Intanto non dobbiamo avere paura, perché ciò che è essenziale è già in possesso del «piccolo gregge», e ciò che è essenziale è solo la presenza di Gesù in mezzo a noi, quello che il Vangelo chiama «regno di Dio»: «al Padre è piaciuto donare a voi il regno», cioè ha voluto donarvi Gesù. Noi, eternamente alla ricerca dell’ultimo ritrovato del mondo, perennemente insoddisfatti di quanto già abbiamo, rischiamo di smarrire proprio questa consapevolezza: Gesù ci è stato donato, e Gesù è tutto, anche se siamo rimasti in pochi a credere in Lui! Certo, la paura svanisce solo se sappiamo orientare il nostro cuore verso il vero tesoro, quello che non invecchia e non è reso inutile dalla ruggine e dal tarlo. Qui Gesù tocca un tasto delicato e centrale nella nostra vita, quella personale di ciascuno di noi e quella della comunità cristiana in cui viviamo: se cadiamo nella spirale del possesso, se siamo preoccupati soltanto di difendere il nostro orticello, se ci lasciamo sopraffare dalla sindrome dell’accerchiamento, allora saremo pavidi e facili allo scoraggiamento. Se invece sappiamo riscoprire quotidianamente dove sta il nostro centro, il nostro vero tesoro, e usiamo Gesù come la bussola che ci orienta nel mondo, allora sarà difficile, per pochi che siamo, essere sopraffatti dal mondo distratto e godereccio che ci circonda. Sapremo, infatti, tenere le vesti strette ai fianchi e le lampade accese, come ci invita a fare Gesù nell’atteggiamento positivo della vigilanza. Le vesti strette ai fianchi sono tipiche o di chi lavora o di chi è in tenuta da viaggio. La vestaglia larga, invece, è propria di chi si prepara ad andare a dormire! È chiaro, allora, che i due atteggiamenti che proprio non si addicono ai discepoli di Gesù sono la pigrizia e la sedentarietà. Dobbiamo sentirci sempre in cammino, perché la meta sta oltre la storia terrena, ma essere pure consapevoli che essa si costruisce operosamente proprio nel tessuto di questa storia. Le immagini che traspaiono dalle parabole di Gesù e che vogliono illustrare l’atteggiamento della vigilanza sono improntate al senso del servizio operoso: chi attende il ritorno del Signore paradossalmente è tutto tranne che pigramente accomodato in poltrona; al contrario, è dedito al suo lavoro, nell’esercizio fedele delle proprie incombenze. Sbaglia chi crede che l’attesa della venuta finale di Cristo coincida con una vita sempre proiettata sul poi che verrà; è, invece, una vita perennemente spesa nell’oggi.

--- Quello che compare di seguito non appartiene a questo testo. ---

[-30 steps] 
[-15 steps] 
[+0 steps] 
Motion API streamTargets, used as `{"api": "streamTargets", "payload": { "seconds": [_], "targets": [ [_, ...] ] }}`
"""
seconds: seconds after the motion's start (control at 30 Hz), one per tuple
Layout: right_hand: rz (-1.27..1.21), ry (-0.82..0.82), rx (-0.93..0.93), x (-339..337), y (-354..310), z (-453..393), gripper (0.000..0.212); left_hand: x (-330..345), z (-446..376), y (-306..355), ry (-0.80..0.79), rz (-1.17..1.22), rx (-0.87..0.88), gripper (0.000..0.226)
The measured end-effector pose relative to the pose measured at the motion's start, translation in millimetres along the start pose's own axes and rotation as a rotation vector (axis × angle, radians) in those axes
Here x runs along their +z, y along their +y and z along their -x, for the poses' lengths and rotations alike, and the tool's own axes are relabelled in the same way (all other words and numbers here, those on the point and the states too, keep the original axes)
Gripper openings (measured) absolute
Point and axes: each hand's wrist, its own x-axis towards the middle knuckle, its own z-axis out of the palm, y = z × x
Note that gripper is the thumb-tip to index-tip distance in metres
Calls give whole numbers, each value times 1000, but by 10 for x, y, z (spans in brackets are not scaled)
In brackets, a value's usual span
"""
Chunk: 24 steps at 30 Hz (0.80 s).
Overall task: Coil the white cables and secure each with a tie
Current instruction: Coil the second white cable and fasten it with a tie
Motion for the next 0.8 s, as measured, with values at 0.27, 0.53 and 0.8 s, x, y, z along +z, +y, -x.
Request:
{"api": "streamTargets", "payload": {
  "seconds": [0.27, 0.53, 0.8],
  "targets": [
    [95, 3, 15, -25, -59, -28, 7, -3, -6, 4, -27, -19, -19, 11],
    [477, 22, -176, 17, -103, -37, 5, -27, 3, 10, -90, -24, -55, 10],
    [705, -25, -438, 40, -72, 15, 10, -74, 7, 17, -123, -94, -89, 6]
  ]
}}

Tra poco, nella Messa, prima della consacrazione io vi rivolgerò un invito: «In alto i nostri cuori». E voi risponderete: «Sono rivolti al Signore». Sant’Agostino commentava così questo dialogo che anch’egli intratteneva con i fedeli: «Tutta la vita dei veri cristiani è tenere in alto il cuore; non dei cristiani solo di nome, ma dei cristiani di fatto. Che cosa è avere in alto il cuore? È la speranza in Dio, non in te; tu infatti sei in basso, Dio è in alto. Se tu metti in te la speranza, il cuore è verso il basso, non verso l’alto. Perciò, quando udite dal sacerdote “In alto il cuore”, voi risponderete “Lo teniamo rivolto al Signore”. Procurate di rispondere una cosa vera. Non accada che la lingua risuoni e la coscienza dica il contrario». Gesù ci ha detto: «Là dov’è il vostro tesoro, là sarà anche il vostro cuore». Domandiamoci: dov’è il nostro tesoro? Dov’è rivolto il nostro cuore?